Edgar Degas era o mais velho dos cinco filhos de Célestine Musson de Gas, um americano por nascimento, e Auguste de Gas, um banqueiro. Edgar mais tarde mudou seu sobrenome para “Degas” menos aristocrático em 1870. Nascido em uma rica família Franco-italiana, ele foi encorajado desde cedo a seguir as artes, embora não como uma carreira de longo prazo. Após sua graduação em 1853 com um Bacharelato em literatura, Degas, de dezoito anos, registrou-se no Louvre como um copista, que ele alegou mais tarde na vida é a Fundação para qualquer artista verdadeiro.

Este retrato, com a sua paleta subjugada e o seu agrupamento não convencional de figuras, como o homem que está de costas para o espectador, demonstra o impacto do realismo sobre o jovem Degas. Ele criou – o ao longo de várias viagens à Itália, abrangendo 3-4 anos. Cada membro da família — sua tia, seu marido e seus dois primos Jovens Giovanna e Giuliana-foi esboçado individualmente, e então organizado em um retrato de família, tornando-se mais de um estudo de personalidades individuais do que um estudo deles como um grupo.

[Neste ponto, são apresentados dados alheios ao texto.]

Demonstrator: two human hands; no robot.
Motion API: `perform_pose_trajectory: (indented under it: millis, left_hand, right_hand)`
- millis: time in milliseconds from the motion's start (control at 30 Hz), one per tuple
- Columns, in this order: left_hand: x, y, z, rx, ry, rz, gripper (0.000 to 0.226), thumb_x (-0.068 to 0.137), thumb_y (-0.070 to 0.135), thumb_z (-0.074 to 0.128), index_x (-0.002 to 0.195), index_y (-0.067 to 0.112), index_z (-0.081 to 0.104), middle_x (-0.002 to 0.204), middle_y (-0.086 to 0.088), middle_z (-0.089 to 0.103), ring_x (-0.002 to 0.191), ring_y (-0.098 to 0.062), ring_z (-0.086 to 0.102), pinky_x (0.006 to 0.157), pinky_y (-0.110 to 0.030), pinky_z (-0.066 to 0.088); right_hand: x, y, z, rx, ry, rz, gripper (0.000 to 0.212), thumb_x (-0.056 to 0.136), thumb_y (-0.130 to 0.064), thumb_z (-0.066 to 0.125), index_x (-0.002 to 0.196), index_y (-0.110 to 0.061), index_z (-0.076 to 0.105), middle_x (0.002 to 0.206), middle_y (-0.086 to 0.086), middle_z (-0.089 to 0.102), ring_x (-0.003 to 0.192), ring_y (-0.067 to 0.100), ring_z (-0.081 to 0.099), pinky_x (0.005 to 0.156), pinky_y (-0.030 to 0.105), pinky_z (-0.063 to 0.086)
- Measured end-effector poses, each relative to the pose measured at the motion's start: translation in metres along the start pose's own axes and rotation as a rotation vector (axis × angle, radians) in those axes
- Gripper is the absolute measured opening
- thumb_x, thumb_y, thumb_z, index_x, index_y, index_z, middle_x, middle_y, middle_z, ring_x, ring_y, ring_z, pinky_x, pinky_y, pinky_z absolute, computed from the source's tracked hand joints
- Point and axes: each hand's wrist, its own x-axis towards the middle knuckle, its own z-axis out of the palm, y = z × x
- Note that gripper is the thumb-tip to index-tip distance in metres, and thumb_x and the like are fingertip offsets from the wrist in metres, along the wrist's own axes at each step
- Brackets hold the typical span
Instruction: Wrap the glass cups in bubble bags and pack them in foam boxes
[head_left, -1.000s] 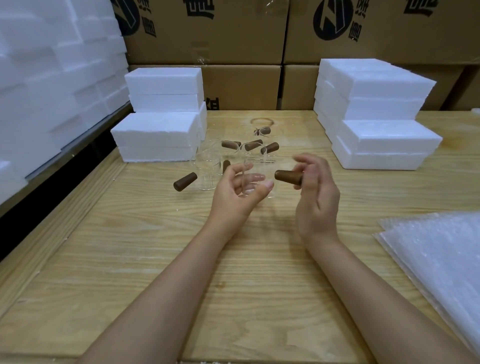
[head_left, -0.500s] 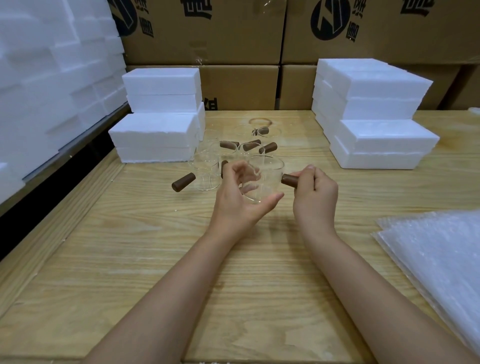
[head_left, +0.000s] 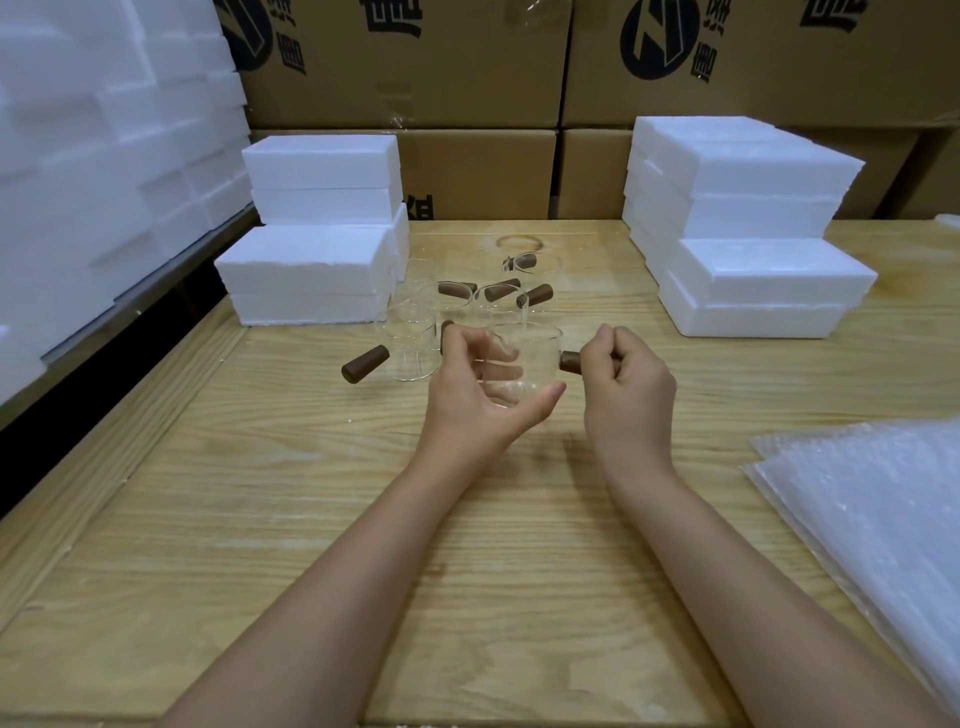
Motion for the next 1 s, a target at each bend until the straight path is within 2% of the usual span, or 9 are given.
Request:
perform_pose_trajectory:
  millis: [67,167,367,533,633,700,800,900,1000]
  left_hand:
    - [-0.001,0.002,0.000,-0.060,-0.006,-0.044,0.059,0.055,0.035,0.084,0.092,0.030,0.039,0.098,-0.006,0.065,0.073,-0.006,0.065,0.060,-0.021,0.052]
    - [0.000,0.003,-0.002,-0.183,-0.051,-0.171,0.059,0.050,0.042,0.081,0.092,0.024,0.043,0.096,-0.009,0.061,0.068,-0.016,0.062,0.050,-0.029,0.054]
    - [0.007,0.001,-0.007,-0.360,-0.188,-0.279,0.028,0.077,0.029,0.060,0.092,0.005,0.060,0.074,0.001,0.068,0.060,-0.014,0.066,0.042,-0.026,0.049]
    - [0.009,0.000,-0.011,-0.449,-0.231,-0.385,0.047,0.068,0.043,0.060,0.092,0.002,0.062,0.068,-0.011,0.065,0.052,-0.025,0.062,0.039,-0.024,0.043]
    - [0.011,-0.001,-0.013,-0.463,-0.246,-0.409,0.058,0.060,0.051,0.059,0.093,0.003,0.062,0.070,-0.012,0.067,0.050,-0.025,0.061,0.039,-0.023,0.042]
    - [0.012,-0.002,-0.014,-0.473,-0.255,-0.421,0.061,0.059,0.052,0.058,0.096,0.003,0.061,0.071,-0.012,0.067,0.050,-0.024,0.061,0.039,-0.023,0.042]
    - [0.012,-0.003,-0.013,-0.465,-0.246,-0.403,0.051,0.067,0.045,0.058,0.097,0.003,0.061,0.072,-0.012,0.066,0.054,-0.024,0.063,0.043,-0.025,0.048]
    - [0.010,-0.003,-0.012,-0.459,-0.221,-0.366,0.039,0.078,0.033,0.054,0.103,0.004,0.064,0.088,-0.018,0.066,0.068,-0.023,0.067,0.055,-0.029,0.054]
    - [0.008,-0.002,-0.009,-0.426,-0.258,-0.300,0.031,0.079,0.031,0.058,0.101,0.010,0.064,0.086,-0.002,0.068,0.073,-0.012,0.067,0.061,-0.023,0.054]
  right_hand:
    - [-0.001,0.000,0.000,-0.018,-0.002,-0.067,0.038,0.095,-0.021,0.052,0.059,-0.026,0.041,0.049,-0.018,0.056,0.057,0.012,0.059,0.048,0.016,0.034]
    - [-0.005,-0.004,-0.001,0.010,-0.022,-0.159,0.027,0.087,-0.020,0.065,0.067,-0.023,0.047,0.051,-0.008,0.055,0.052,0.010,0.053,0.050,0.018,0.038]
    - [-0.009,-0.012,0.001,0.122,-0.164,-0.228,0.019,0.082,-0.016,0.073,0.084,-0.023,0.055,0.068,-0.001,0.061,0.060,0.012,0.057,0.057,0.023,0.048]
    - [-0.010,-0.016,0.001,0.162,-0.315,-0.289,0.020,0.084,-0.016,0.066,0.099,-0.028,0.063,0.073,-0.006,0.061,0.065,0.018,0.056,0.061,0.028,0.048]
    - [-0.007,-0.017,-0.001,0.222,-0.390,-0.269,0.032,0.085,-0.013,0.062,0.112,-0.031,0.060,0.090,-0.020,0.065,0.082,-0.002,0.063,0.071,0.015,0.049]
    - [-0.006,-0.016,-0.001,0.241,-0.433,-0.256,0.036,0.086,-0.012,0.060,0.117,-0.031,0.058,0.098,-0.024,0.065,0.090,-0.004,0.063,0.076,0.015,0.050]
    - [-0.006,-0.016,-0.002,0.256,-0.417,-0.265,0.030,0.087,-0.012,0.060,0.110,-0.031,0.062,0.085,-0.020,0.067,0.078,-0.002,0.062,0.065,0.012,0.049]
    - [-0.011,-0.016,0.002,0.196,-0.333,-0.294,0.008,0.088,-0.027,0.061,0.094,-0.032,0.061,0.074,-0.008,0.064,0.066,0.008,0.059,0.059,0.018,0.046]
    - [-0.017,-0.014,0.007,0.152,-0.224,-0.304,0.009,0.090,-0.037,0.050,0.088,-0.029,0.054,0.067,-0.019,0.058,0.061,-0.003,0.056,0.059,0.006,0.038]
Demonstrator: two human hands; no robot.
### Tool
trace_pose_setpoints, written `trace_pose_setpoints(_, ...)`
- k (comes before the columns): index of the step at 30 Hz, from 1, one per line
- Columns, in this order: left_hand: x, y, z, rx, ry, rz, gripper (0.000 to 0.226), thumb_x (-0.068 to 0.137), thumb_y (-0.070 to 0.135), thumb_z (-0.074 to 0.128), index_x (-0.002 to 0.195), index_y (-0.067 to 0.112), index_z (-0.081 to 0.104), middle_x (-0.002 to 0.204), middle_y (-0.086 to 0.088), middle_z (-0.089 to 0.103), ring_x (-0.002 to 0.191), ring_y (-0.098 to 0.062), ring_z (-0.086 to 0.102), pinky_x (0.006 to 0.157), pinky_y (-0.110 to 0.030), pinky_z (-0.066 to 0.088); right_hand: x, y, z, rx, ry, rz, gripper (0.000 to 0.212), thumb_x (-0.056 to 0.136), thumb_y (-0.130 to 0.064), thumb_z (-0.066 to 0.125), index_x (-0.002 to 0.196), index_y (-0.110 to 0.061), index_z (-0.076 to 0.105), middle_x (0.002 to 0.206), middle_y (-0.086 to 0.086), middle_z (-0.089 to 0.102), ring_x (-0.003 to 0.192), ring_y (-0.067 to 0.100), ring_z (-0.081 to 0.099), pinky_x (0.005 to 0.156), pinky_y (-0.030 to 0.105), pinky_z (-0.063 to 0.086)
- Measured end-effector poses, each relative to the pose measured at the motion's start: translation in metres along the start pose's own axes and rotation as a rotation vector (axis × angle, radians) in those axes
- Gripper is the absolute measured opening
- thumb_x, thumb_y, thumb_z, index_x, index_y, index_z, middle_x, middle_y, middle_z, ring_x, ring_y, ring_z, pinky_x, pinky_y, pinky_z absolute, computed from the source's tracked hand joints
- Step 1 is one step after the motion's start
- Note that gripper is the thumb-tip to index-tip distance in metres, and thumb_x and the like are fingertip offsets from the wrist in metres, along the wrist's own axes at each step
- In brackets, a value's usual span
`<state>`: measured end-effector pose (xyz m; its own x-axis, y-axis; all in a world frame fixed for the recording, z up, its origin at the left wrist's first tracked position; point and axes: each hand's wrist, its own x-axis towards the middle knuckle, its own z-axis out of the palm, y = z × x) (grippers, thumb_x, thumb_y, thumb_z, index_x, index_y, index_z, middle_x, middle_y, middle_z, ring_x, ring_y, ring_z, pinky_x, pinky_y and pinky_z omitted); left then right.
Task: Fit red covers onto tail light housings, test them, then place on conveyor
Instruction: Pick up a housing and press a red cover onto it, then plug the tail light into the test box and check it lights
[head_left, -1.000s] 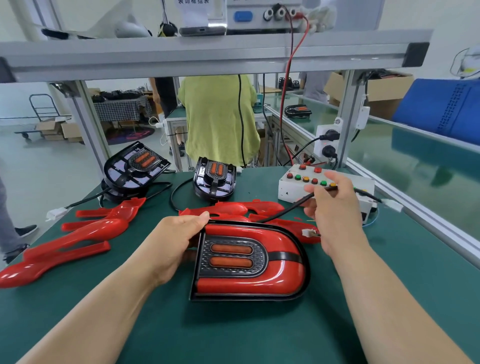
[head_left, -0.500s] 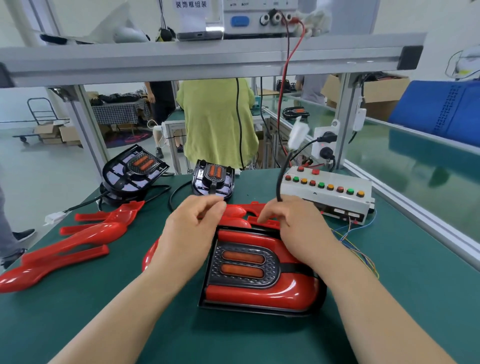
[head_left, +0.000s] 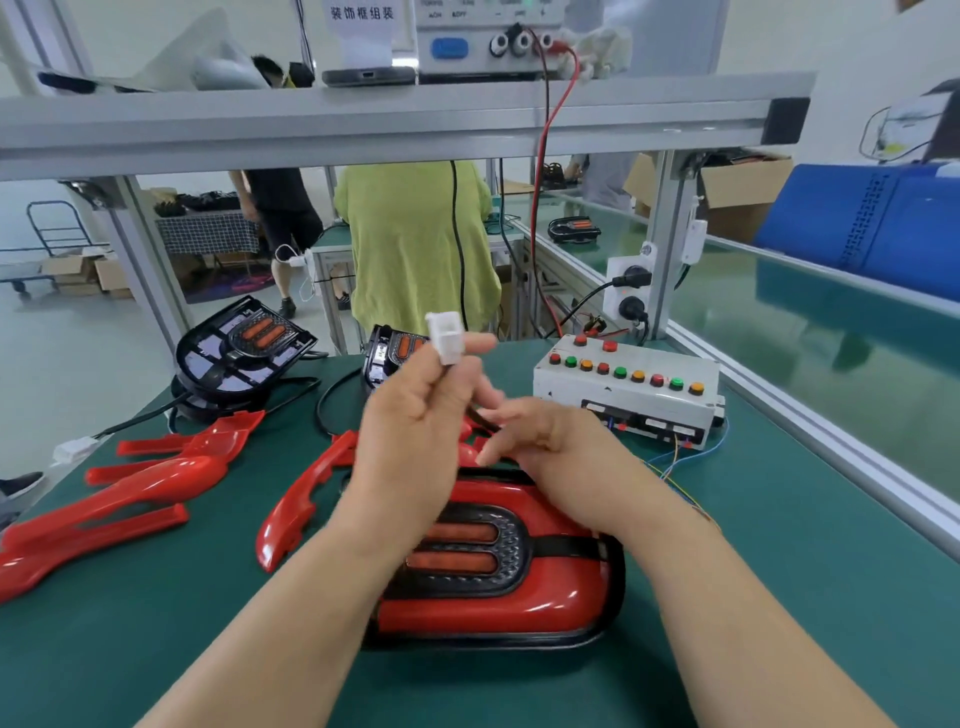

Degas teve a oportunidade de passar muito tempo com sua tia e sua família, mas não era uma família totalmente feliz. A tia ficou desapontada com seu marido, longe de casa, e lamentando a morte de seu pai. Assim, este trabalho inicial e inovador é também uma reflexão sobre a experiência de Degas (relativamente limitada) num contexto familiar. Aqui, sugere-se que o pai esteja emocionalmente distante de sua esposa e filhas, enquanto a mãe permanece digna e decisiva. Giovanna à esquerda é claramente a filha favorita da mãe, enquanto Giuliana, com uma perna firme, está posicionada apenas para sugerir uma divisão em sua lealdade.

Este retrato não convencional de Manet e sua esposa fornece um maravilhoso exemplo de Degas como o “espectador distante”, capturando um momento de solidão que os sujeitos podem preferir passar despercebidos. No entanto, há um enigma à sua volta. Degas pintou-o como um tributo aos seus amigos, e originalmente mostrava Mme.Manet a tocar piano. No entanto, algum tempo depois de ter apresentado o retrato a eles, ele visitou sua casa apenas para descobrir que a pintura tinha sido mutilada e o direito da imagem tinha sido cortado. Degas ficou furioso e removeu a imagem, apesar de nunca ter sido reparada. Alguns estudiosos acreditam que foi a representação da desarmonia na relação entre o casal que foi a razão pela qual Manet cortou a tela.